Provided material: Begin

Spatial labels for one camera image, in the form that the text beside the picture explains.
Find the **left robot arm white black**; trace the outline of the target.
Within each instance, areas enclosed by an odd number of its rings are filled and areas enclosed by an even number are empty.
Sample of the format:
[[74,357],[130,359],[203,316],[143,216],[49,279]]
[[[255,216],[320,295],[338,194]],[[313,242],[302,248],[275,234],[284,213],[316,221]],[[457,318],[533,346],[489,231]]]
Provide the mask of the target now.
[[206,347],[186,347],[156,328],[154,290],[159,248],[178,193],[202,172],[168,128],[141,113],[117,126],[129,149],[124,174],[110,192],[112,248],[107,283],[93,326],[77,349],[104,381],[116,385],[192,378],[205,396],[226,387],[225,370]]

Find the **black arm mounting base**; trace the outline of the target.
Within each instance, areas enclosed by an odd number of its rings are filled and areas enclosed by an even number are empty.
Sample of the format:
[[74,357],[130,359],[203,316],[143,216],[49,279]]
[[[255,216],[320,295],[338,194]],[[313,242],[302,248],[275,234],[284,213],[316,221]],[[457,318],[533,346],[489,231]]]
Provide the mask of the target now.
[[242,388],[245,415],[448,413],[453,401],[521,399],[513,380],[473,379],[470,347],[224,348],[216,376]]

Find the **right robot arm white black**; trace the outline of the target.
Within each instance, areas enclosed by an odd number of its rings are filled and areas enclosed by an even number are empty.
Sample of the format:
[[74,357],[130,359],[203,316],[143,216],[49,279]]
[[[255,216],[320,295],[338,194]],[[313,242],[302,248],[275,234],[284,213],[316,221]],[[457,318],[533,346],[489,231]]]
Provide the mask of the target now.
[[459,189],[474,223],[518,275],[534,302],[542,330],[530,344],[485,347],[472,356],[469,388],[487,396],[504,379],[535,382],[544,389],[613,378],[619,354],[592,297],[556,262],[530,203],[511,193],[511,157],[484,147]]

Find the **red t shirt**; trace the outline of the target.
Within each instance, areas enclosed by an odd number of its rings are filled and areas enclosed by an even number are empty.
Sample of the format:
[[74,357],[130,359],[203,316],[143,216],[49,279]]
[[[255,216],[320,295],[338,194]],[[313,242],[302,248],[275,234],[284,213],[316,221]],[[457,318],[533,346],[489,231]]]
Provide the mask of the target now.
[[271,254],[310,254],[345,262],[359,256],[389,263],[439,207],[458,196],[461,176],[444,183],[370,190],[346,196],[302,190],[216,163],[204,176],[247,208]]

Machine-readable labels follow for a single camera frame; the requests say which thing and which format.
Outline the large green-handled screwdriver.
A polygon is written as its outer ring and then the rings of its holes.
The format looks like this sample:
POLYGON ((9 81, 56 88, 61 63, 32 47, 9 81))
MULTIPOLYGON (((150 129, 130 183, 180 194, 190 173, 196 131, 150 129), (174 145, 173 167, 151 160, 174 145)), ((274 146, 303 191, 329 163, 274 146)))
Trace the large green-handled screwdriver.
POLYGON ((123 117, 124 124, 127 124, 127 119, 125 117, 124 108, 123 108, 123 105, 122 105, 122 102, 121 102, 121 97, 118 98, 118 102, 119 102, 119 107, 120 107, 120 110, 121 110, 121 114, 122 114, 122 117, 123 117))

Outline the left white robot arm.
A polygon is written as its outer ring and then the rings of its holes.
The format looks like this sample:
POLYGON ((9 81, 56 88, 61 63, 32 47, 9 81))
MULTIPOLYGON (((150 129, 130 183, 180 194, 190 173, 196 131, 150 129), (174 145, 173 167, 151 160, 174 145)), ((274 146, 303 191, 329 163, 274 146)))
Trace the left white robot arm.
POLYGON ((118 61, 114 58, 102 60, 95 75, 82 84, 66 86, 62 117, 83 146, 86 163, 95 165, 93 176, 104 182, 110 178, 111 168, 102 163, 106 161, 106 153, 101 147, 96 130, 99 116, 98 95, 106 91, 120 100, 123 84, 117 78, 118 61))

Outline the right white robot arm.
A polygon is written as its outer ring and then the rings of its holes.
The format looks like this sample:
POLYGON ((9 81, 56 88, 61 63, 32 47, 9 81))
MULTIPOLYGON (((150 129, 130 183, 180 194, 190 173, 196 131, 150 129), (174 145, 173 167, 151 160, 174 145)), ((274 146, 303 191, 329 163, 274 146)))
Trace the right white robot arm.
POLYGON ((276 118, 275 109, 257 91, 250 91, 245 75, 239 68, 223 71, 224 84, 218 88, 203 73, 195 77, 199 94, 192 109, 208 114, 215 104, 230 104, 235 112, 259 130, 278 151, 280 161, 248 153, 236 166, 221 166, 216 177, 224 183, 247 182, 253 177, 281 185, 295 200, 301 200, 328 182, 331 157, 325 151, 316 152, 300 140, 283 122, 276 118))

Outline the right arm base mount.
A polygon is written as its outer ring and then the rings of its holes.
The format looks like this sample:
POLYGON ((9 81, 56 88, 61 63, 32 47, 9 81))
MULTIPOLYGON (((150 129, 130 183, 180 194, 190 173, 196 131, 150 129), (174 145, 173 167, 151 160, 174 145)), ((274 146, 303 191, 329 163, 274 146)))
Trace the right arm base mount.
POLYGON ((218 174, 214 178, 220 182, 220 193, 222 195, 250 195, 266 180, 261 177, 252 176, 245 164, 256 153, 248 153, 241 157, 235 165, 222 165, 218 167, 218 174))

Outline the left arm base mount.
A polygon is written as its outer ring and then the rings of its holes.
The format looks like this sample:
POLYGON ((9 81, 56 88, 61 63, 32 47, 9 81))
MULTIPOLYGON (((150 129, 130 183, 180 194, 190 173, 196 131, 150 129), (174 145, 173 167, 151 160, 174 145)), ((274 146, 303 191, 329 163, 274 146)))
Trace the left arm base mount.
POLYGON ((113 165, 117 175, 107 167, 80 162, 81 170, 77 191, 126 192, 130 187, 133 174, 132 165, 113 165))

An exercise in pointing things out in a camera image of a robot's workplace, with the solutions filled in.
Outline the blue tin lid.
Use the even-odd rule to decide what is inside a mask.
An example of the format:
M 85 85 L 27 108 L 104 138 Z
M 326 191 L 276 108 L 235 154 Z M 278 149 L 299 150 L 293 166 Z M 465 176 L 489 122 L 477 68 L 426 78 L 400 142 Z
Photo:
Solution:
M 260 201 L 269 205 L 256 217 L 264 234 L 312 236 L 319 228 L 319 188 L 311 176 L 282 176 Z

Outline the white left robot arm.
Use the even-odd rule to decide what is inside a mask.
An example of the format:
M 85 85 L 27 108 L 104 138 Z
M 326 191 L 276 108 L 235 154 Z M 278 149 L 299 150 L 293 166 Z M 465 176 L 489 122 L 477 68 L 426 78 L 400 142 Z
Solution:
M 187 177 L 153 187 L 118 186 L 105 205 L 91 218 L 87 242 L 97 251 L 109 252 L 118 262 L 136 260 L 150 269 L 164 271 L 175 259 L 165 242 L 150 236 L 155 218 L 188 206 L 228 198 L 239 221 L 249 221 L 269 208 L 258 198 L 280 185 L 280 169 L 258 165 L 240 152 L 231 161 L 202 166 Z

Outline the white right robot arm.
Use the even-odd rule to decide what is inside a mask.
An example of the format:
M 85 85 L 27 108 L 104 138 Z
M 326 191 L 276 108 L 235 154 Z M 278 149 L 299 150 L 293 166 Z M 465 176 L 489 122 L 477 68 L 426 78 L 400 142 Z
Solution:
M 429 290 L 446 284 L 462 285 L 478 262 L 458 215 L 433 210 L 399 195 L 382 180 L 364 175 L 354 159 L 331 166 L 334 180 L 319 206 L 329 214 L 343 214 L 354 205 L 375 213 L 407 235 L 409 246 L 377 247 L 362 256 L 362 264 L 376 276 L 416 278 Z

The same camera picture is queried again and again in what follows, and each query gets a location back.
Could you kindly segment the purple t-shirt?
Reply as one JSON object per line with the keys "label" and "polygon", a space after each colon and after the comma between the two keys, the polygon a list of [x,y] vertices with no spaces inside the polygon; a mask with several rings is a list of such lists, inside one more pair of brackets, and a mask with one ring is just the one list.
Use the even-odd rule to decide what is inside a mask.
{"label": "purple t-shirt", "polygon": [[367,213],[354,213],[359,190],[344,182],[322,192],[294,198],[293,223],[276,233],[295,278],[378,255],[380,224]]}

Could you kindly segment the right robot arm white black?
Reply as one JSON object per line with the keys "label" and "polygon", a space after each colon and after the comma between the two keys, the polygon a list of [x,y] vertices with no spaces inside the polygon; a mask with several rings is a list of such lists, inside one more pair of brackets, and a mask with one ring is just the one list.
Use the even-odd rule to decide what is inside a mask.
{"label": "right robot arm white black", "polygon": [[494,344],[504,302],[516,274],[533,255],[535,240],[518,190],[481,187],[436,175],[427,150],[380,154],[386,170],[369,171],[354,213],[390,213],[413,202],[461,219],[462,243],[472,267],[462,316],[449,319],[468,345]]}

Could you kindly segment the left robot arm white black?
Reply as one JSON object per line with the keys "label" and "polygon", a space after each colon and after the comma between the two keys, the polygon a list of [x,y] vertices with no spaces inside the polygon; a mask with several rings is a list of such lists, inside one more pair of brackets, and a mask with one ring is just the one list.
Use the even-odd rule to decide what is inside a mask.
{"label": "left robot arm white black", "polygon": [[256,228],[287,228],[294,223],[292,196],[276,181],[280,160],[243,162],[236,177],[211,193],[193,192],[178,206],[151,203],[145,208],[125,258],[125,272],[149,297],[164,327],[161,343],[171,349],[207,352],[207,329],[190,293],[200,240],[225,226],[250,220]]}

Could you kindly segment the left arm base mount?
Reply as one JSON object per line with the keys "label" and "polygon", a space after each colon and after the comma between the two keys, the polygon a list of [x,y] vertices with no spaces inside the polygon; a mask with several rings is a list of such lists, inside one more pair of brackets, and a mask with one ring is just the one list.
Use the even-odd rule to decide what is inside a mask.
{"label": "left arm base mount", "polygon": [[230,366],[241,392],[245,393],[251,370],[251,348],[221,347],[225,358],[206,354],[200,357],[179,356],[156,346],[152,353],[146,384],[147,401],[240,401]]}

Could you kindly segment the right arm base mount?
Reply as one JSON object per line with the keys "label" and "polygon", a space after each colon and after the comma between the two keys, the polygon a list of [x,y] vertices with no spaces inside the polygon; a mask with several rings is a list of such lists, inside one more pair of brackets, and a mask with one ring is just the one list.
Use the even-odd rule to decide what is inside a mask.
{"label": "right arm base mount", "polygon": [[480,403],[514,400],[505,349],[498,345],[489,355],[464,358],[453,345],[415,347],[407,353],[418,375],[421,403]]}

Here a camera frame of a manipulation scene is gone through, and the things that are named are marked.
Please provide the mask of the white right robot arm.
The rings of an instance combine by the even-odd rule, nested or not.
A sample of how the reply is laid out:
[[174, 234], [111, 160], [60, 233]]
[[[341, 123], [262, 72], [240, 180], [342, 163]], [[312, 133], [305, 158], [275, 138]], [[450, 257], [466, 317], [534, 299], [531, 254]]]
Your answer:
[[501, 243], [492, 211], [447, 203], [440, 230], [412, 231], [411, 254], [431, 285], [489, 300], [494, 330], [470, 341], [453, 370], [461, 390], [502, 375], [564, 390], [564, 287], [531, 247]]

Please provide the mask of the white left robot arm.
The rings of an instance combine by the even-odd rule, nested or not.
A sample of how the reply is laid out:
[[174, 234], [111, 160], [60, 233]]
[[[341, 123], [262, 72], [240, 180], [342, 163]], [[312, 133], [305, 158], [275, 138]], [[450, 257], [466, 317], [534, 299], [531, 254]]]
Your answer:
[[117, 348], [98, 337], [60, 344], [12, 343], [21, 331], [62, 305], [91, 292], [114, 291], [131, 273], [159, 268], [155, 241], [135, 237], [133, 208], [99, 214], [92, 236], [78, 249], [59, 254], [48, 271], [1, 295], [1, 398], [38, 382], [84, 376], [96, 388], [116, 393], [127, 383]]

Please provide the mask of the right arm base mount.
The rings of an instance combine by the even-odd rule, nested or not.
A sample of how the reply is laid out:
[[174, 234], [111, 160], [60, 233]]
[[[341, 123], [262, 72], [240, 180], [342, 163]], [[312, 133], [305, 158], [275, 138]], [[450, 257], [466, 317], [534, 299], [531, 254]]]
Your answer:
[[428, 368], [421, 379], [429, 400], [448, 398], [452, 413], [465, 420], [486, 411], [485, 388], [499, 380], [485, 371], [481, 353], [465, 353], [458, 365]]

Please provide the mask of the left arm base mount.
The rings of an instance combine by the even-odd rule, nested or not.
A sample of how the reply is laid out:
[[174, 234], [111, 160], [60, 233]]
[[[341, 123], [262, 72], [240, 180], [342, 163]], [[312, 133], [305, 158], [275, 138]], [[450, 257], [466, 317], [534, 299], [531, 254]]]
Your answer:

Provided material: End

Exercise instructions ▸
Every line from the one with "Please provide the mask of the white left" to the end of the records above should be returned exactly, and no other lines.

Response to this exercise ▸
Please provide the mask of the white left robot arm.
The rings of an instance combine by the even-odd rule, nested or not.
A sample of how the reply is laid out:
[[174, 234], [111, 160], [60, 233]]
[[[341, 123], [262, 72], [240, 180], [342, 163]], [[312, 133], [305, 158], [275, 138]], [[450, 257], [466, 317], [534, 299], [531, 254]]]
Your answer:
[[117, 348], [98, 337], [60, 344], [12, 343], [21, 331], [62, 305], [91, 292], [114, 291], [131, 273], [159, 268], [155, 241], [135, 237], [133, 208], [99, 214], [92, 236], [78, 249], [59, 254], [48, 271], [1, 295], [1, 398], [38, 382], [84, 376], [96, 388], [116, 393], [127, 383]]

Please provide the mask of the right arm base mount.
The rings of an instance combine by the even-odd rule, nested or not.
A sample of how the reply is laid out:
[[174, 234], [111, 160], [60, 233]]
[[[341, 123], [262, 72], [240, 180], [342, 163]], [[312, 133], [305, 158], [275, 138]], [[450, 257], [466, 317], [534, 299], [531, 254]]]
Your answer:
[[428, 368], [421, 379], [429, 400], [448, 398], [452, 413], [465, 420], [486, 411], [485, 388], [499, 380], [485, 371], [481, 353], [465, 353], [458, 365]]

Please provide the mask of the left arm base mount.
The rings of an instance combine by the even-odd rule, nested or not.
A sample of how the reply is laid out:
[[174, 234], [111, 160], [60, 233]]
[[[341, 123], [262, 72], [240, 180], [342, 163]], [[312, 133], [305, 158], [275, 138]], [[450, 257], [466, 317], [534, 299], [531, 254]]]
Your answer:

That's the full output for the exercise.